Racism and Sustainability in Australia

In Blog by Sandra Taylor0 Comments

I was recently a plenary speaker on the subject of diversity at a wine industry conference in Adelaide, Australia. Confident that I could speak knowledgeably about diversity, equity, inclusion and social responsibility in the United States, I shared my experience and personal journey as an African American female corporate executive. However I felt ill-equipped to address the topic of cultural diversity, equity and inclusion in the broader Australian context.
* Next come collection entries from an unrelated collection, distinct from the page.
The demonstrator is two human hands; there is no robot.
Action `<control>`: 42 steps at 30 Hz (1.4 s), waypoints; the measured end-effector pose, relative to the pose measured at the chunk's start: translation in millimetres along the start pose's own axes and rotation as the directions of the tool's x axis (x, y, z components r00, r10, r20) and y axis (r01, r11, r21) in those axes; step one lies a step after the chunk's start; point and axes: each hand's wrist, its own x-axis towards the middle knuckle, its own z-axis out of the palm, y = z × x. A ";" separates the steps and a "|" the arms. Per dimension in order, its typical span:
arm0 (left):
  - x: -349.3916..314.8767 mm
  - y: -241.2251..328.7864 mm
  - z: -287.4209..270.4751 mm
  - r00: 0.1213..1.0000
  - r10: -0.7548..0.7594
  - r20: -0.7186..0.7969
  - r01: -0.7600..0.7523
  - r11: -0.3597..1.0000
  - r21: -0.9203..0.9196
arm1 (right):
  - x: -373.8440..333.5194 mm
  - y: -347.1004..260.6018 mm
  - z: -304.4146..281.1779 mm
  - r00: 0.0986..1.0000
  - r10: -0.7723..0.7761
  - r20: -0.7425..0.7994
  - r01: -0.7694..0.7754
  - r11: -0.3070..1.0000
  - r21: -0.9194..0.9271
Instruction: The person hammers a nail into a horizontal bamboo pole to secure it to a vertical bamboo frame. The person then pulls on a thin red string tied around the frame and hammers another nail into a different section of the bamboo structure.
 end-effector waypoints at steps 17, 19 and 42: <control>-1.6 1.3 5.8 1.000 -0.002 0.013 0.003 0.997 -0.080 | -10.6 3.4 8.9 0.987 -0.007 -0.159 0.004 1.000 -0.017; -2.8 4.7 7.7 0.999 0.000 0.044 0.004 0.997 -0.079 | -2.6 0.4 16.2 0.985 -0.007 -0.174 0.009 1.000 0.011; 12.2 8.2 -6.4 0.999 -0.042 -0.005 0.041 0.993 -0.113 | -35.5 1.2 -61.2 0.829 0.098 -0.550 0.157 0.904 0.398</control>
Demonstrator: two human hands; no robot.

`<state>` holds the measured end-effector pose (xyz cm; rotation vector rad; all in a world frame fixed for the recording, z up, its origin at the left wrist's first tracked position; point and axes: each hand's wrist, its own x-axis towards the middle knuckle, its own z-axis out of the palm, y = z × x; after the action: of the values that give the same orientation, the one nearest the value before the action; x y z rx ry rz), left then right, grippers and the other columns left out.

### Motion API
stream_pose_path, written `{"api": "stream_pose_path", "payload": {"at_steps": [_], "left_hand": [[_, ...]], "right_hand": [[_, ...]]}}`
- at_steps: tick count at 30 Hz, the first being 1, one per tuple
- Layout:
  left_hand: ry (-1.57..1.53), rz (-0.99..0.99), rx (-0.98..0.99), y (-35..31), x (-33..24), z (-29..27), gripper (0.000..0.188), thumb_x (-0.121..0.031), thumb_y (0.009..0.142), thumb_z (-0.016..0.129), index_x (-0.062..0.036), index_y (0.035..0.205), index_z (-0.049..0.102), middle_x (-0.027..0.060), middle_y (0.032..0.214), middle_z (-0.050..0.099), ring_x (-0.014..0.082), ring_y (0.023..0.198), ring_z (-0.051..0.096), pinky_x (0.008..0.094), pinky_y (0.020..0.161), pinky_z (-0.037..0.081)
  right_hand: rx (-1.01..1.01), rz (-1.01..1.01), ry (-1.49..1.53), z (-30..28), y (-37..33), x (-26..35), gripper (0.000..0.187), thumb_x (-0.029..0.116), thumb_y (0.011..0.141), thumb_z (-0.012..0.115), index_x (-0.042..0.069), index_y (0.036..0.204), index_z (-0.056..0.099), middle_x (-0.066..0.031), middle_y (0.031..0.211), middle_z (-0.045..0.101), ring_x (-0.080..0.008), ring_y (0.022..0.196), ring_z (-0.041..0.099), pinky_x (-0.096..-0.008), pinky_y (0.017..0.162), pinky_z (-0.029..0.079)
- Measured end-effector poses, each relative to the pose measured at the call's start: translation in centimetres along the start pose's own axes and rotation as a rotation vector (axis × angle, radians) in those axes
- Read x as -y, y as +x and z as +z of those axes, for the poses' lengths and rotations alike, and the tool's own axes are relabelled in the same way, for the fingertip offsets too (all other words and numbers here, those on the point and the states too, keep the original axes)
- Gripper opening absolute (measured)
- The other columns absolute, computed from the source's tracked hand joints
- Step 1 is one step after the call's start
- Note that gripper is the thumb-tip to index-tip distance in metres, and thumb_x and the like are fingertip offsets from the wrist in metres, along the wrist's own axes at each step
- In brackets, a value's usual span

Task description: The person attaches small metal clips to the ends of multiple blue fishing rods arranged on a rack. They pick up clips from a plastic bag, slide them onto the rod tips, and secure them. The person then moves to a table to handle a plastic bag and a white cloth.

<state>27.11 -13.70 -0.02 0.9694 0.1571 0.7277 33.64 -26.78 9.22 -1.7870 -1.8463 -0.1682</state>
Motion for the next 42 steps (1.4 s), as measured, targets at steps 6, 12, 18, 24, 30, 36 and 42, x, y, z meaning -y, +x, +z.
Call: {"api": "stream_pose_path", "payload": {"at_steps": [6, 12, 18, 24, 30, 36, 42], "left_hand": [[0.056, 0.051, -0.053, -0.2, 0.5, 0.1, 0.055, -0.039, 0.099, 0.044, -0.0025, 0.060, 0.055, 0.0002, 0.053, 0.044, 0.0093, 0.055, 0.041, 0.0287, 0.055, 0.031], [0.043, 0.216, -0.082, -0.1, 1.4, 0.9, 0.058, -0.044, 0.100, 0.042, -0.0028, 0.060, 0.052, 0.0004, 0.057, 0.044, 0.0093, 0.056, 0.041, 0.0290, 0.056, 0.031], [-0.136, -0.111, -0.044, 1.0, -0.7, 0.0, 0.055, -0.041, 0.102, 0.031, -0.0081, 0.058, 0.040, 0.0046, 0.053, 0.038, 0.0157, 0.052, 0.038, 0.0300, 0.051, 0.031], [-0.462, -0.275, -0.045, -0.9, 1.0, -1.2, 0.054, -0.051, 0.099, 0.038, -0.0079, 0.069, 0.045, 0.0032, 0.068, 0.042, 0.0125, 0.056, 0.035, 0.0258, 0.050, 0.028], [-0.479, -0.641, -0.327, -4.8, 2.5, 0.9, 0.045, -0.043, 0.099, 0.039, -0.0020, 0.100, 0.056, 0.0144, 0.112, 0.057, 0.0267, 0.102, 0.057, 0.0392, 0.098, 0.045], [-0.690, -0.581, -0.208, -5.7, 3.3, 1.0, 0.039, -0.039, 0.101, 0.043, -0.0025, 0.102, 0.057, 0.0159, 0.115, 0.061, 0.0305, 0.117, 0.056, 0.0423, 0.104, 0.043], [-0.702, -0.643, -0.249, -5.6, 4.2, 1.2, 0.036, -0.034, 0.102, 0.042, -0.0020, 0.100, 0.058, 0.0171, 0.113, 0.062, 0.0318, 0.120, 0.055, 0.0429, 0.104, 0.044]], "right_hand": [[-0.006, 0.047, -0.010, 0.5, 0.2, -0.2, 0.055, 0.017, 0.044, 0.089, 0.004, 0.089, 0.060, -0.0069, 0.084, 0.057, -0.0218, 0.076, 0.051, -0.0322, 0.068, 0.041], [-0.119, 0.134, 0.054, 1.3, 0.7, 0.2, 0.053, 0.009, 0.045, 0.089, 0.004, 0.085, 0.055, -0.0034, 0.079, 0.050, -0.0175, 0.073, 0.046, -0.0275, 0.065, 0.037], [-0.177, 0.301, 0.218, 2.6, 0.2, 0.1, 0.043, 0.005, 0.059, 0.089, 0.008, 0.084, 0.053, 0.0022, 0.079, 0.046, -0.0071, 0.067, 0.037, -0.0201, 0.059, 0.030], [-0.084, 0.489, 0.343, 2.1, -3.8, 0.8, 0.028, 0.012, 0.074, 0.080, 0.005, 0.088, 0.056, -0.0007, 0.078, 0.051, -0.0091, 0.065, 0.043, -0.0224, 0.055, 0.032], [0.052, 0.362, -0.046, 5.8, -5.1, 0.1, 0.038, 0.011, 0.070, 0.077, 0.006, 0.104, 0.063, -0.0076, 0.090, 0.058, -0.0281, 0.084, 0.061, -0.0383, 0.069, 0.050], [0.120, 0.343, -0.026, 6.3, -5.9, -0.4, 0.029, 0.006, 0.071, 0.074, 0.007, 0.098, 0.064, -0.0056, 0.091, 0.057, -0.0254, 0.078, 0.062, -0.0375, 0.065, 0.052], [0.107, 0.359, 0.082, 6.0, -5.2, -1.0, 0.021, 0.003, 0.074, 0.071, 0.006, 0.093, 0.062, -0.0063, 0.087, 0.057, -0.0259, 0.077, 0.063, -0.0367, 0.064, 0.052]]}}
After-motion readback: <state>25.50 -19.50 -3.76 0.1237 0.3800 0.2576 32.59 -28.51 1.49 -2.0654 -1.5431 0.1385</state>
Australia is a vibrant, multicultural country, home to the world’s oldest continuous culture, as well as Australians who identify with more than 270 ancestries. According to the Australian Human Rights Commission, since 1945, almost seven million people have migrated to Australia, yet one in ten Australians (1.5 million of the nation’s adult population) believe that some races are inferior or superior to others. Aboriginal Australians, normally referred to as indigenous people, are actually many different peoples that have developed across Australia for over 65,000 years. Subjected to oppression, racist government policy and community attitudes since the British settlers first arrived there, today some Aboriginal Australians describe themselves as a discarded people, not wanted in their own country.

In my research and preparation I came across an interesting article in the July 5 issue of The Adelaide Review entitled Lifting the Veil, describing a book by Bruce Pascoe, Dark Emu: Aboriginal Australia and the birth of agriculture on the subject of Australia’s colonial past and treatment of the Aborigines. Pascoe laments the false teaching of his country’s history he received as a young student and his determination to write the more accurate history.

“When people moved out of Europe, in our case England, they were doing so with that colonial viewpoint: we are the masters of the world,” he wrote, “the rest of the world is a basket case and we’re here to fix it all up. But it was really a kind of intellectual blindness that the British could deceive themselves and the rest of us so much..…British people came out here determined not to see Aboriginal people as human.”

However the original written accounts by the English settlers of their first observations of the indigenous people told a different story: “They first encountered miles upon miles of cultivated native crops, carefully maintained dam systems and fish traps, and permanent settlements that could house over 1000. These entries plainly describe things that their own writers could not or would not recognise: complex societies with sophisticated agricultural practices, infrastructure and governance.”

This hardly squared with the history education Pascoe, and most young Australians, received. His book was intended “not just a history lesson, but a road map for how we might harness native species and First Nations land practices to live sustainably in an ecosystem dramatically reshaped, first by two centuries of colonisation and now by climate change.” This summer he published Young Dark Emu, an illustrated 80-page book tailored to modern curriculums and youthful readers. “We need our young people to be active in the change because we’re destroying our country, and we need to fix it.”

As Australia wrestles with its history and legacy of oppression and racism and its current sustainability challenges — rivers of dead fish, soils plagued by salinity and erosion, and constant water scarcity — Pascoe makes clear that the “relationship with the land set out by those first colonists bears fundamental flaws. How better to restore it than by looking to the world’s oldest living culture, who thrived for millennia?”

But first, that requires humility and respect.